FreedomWorks spokesman Kinnan said Armey’s work for Equitas is “not even something we’re equipped to disclose.”

“To be honest, I didn’t even know he was registered” to lobby for Equitas, Kinnan said.

But some watchdogs said it was inappropriate for Armey not to disclose his dual roles.

“When corporate interests are essentially hiring grass-roots organizers at FreedomWorks, that should be revealed,” said John Stauber, executive director of the Center for Media and Democracy, a nonpartisan organization that tracks public relations campaigns. “There’s never been a requirement to report grass-roots lobbying in this country, and it allows the special interests who fund FreedomWorks to hide behind that loophole in the lobby law.”

Equitas, a British insurance company, won a key concession in the asbestos bill last week when Specter agreed to an amendment that would grant the company the same relief as American insurers in the event that they have trouble meeting their obligations to the trust fund.

In previous weeks, though, Equitas’ Washington representatives spoke out against the bill, calling it unfair.

In January testimony before the Judiciary committee, Jeffrey Robinson, a lawyer for the company, railed against the provision that the recent amendment addresses.

He also called bill’s method for determining insurance contributions into the trust fund “patently unacceptable.” And he criticized a provision in the bill that allows certain insurers, but not Equitas, to make side agreements about payments into the trust fund.

“Absent steps to address these identified failings in the Asbestos Insurers Commission,” Robinson told the committee, “this legislation will be neither effective nor fair.”

Meanwhile, Senate filings show that Armey, as a lobbyist for the firm DLA Piper, has been working on the Equitas account.

The client has been a big moneymaker for the firm.

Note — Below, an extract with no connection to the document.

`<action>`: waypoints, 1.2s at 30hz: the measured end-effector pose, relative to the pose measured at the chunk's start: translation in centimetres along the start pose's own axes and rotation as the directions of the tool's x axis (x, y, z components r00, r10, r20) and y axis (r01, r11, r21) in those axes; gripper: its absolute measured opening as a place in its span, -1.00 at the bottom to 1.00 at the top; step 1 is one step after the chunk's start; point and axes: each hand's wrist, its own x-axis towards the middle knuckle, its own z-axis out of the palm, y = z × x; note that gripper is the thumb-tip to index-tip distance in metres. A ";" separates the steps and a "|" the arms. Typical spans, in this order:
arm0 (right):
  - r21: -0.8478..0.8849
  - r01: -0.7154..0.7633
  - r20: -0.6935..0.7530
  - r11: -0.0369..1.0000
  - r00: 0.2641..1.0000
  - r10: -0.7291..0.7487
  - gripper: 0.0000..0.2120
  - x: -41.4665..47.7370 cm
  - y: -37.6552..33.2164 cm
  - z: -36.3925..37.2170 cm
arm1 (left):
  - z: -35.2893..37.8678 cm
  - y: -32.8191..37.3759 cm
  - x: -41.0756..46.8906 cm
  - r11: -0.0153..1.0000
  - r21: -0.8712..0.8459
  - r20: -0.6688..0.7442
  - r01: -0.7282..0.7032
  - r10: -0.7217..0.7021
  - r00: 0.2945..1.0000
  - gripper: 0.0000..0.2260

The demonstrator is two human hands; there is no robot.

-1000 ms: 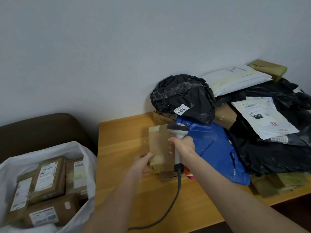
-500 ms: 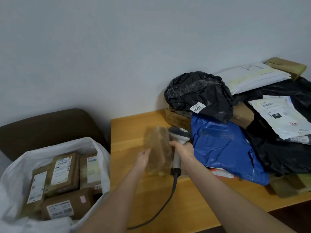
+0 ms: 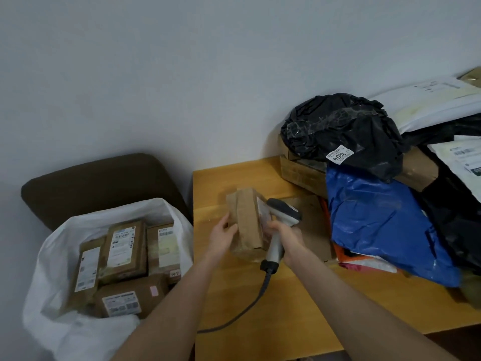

Equitas directed $920,000 of the $1.7 million it spent on outside lobbying help last year to DLA Piper.

And the company has continued to hire heavy-hitting lobbyists to work the issue. Last month it retained Quinn Gillespie and Associates, the firm co-founded by former Republican National Committee chairman and onetime Armey aide Ed Gillespie.

Kinnan said FreedomWorks’ agenda is determined in part by which issues are attracting attention in Congress. Focusing on asbestos legislation, he said, was a natural continuation of FreedomWorks’ campaign to reform the judiciary.

“Our members have been surprisingly articulate and energetic about this,” he said. “They understand the nuances of the debate, and they’ve been unusually active.”

Armey retired from the House in 2002 after serving nine terms. Last year, he joined both DLA Piper and FreedomWorks, which he co-chairs along with former White House counsel C. Boyden Gray and former Sen. Jack Kemp (R-N.Y.).